Tanggung Jawab Sosial Perusahaan
Reformasi tidak terbatas pada panggung negara dan politik, sosial, dan budaya. Reformasi juga melibatkan panggung ekonomi berikut pelaku dunia usaha.
Reformasi pada para pelaku bisnis atau para wirausaha di antaranya berupa bangkitnya kesadaran tentang tanggung jawab sosial korporat, dikenal juga sebagai CSR, corporate social responsibility.
Kesadaran tampak dari intensifnya seminar dan studi perihal CSR. Juga bertambah banyaknya perusahaan yang melakukan CSR. Reformasi berupa antara lain CSR timbul karena kesadaran, pengertian, dan tanggung jawab. Justru karena bangkit dari kesadaran, praksis yang sukarela itu mulai tumbuh sebagai gejala reformasi di panggung pelaku bisnis.
Logis alias masuk akal jika kesadaran baru yang tanpa paksaan hukum itu merupakan perluasan dari berbagai kewajiban pelaku bisnis, seperti membayar pajak, mempraktikkan bisnis bersih tanpa korupsi, kolusi, dan nepotisme, taat peraturan dan hukum. Dalam kerangka ekonomi pasar sosial yang kita anut, masuk akal jika semakin mendalam dan relevan pemahaman serta praktik perihal fungsi dan tanggung jawab sosial dari dunia bisnis dan para pelakunya. Sekali lagi, CSR dipahami dan dipraktikkan sebagai tanggung jawab yang mendorong kegiatan sukarela, bukan karena perintah hukum.
Maka beragamlah reaksi ketika sekurang-kurangnya untuk dunia usaha yang mengolah sumber alam, tanggung jawab sosial itu dikukuhkan sebagai kewajiban hukum. Ketentuan itu termuat dalam UU baru tentang perusahaan yang mengolah sumber alam. Tujuannya agar perusahaan mematuhi tanggung jawab ikut memelihara lingkungan hidup. Ketentuan hukum itu dinyatakan dalam bentuk pajak tambahan.

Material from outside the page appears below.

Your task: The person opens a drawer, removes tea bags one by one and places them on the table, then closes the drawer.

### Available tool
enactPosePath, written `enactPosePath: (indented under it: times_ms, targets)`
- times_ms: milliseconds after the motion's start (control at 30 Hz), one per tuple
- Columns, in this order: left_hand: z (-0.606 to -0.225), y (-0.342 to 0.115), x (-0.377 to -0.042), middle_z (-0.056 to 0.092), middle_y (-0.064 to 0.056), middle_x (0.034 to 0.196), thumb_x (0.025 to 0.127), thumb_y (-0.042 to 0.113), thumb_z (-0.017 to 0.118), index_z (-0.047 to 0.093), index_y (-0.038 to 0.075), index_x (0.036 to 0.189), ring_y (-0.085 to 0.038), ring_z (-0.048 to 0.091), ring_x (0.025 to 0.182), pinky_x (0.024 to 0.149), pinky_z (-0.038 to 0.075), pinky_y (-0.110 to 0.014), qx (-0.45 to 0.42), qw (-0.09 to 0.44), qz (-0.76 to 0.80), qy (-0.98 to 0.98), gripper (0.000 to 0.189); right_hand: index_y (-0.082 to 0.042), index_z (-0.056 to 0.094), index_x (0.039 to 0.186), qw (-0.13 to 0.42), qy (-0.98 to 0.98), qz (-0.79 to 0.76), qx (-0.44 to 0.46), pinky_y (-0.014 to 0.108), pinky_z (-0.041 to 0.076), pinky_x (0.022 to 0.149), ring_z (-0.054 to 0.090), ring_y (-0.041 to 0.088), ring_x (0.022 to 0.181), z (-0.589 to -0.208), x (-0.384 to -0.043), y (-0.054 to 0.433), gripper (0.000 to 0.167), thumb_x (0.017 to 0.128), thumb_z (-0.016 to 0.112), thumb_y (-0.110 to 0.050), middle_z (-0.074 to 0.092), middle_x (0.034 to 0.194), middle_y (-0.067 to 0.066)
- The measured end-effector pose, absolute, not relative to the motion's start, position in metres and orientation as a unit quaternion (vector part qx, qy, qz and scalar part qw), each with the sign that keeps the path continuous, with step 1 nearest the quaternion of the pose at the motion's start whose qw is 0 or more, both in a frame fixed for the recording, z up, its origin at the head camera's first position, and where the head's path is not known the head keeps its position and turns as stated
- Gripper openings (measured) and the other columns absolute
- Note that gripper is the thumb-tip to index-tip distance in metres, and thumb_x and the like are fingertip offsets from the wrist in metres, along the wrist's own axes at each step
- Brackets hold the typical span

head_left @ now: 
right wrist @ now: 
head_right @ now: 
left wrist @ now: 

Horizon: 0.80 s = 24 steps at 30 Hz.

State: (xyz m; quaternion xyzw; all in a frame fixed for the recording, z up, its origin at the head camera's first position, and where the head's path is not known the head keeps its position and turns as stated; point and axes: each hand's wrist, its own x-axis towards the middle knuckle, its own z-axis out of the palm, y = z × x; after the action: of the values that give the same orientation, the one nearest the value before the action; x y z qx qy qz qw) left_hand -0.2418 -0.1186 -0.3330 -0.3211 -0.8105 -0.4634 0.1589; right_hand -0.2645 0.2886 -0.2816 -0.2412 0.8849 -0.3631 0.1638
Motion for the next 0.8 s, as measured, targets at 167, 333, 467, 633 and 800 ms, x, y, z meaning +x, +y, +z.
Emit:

Ketentuan hukum itu sendiri mengundang reaksi. Reaksi lebih seru karena konotasi pajak—yang juga diperbarui dan ditegaskan lebih serba jelas—masih meninggalkan kesan ketidakpastian atau multi-interpretasi dan praktik subyektif. Di antaranya multitafsir undang-undang itulah yang dicemaskan. Sikap itu dipengaruhi pengalaman yang sering terjadi sejauh ini. Tafsir ketentuan hukum bisa meluas dan menyempit. Sebaliknya, benar juga, kerusakan lingkungan alam sejauh ini dilakukan oleh praktik bisnis pengolahan sumber alam yang tidak bertanggung jawab. Ambillah misalnya kerusakan hutan. Namun juga dengan pengertian itu, catatan dunia usaha terhadap beberapa pasal UU Perseroan Terbatas perlu diperhatikan.
Bagi dunia usaha, catatan itu pada waktu yang sama juga harus semakin memperkuat komitmennya untuk meluaskan dan menumbuhkan praktik CSR. Seperti ditunjukkan oleh banyak negara, sangat ditentukan oleh peran sosial ekonomi yang dilakukan dunia usaha, kecil, menengah, maupun besar. Masa lampau dunia bisnis kita, terutama pada tingkat korporatnya, sempat bernoda hitam. Pelajaran kita ambil dari pengalaman itu. Sebaliknya jangan pula kita hanya terbelenggu oleh kejadian tersebut. Kita ambil pelajaran dan sesuai dengan tuntutan zaman, para pelaku bisnis terpanggil bangkit dalam konteks, semangat, serta tujuan reformasi.